You Think You Know So Much

I think I'm strong, I think I'm independent.
I think I'm a sleaze and a booze hound; a terrible girlfriend but a great girl friend.
I think I'm a hypocrite but I think I'm a saint.
I think am never going to make a good parent, I think I am far too selfish to really ever put anything before me in the long run.
I think I'm honest, I think I am where it counts.
I think I'm the one who gets to decide when it counts.
I think I can write, sometimes. But I think I have to remember how to feel again first.
I think I've been numb for quite sometime now.
I think I'm better off on my own.

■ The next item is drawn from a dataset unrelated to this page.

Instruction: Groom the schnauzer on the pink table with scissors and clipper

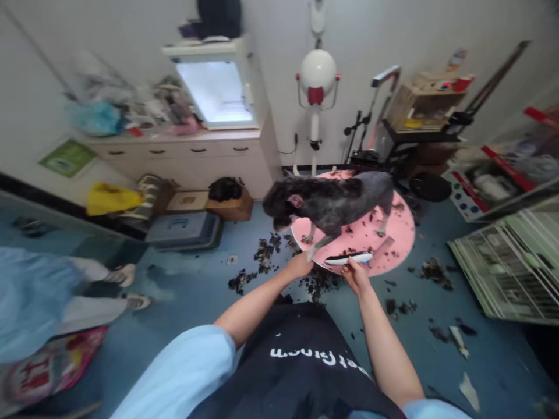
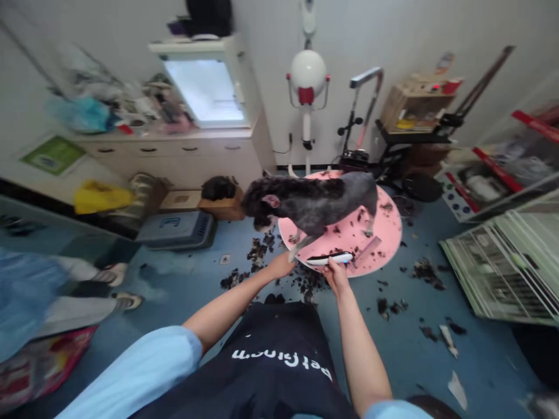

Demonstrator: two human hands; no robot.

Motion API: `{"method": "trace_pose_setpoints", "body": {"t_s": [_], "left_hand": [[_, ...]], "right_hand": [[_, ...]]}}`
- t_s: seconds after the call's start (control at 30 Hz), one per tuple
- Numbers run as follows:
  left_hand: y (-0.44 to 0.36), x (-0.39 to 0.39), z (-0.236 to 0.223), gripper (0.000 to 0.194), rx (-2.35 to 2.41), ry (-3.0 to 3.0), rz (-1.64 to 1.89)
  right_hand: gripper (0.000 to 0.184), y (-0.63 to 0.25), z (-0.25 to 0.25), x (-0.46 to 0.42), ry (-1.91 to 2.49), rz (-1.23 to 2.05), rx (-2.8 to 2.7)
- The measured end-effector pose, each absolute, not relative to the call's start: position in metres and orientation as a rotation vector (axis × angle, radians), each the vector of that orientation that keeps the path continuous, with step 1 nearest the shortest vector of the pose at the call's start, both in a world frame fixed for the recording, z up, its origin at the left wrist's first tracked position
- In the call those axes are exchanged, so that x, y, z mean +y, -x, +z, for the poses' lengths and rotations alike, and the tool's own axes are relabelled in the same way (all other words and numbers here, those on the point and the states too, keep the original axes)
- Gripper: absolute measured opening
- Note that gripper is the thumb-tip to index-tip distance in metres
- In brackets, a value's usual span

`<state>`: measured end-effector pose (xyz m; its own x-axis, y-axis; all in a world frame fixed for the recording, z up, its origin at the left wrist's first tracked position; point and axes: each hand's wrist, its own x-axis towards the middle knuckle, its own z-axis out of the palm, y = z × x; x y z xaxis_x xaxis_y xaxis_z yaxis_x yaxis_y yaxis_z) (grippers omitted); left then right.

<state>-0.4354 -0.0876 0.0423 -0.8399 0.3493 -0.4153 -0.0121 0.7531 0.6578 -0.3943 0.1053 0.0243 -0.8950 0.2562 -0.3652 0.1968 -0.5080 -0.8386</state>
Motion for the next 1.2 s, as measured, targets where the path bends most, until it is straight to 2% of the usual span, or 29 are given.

I think alone and lonely are two very different words.
I think that they are almost complete opposites.
I think that I am living in the wrong country.
I think that maybe I would not entirely hate the idea of having someone to spend summer with.
I think that that's the stupidest thing I've said in a long time.
I think I'd be too scared to admit it if I ever did want that.
I think that if you got to know me, you'd notice that I'm not the way I think I portray myself to be.
I think I'm actually doing okay, at least I think I've done okay so far and that I'll be okay from here.
I think I'm just a little lost right now.
I think I'd like to be able to figure out what I really think so that the over-thinking doesn't make me think that I know nothing at all, when I think I know so much more than I think I let on.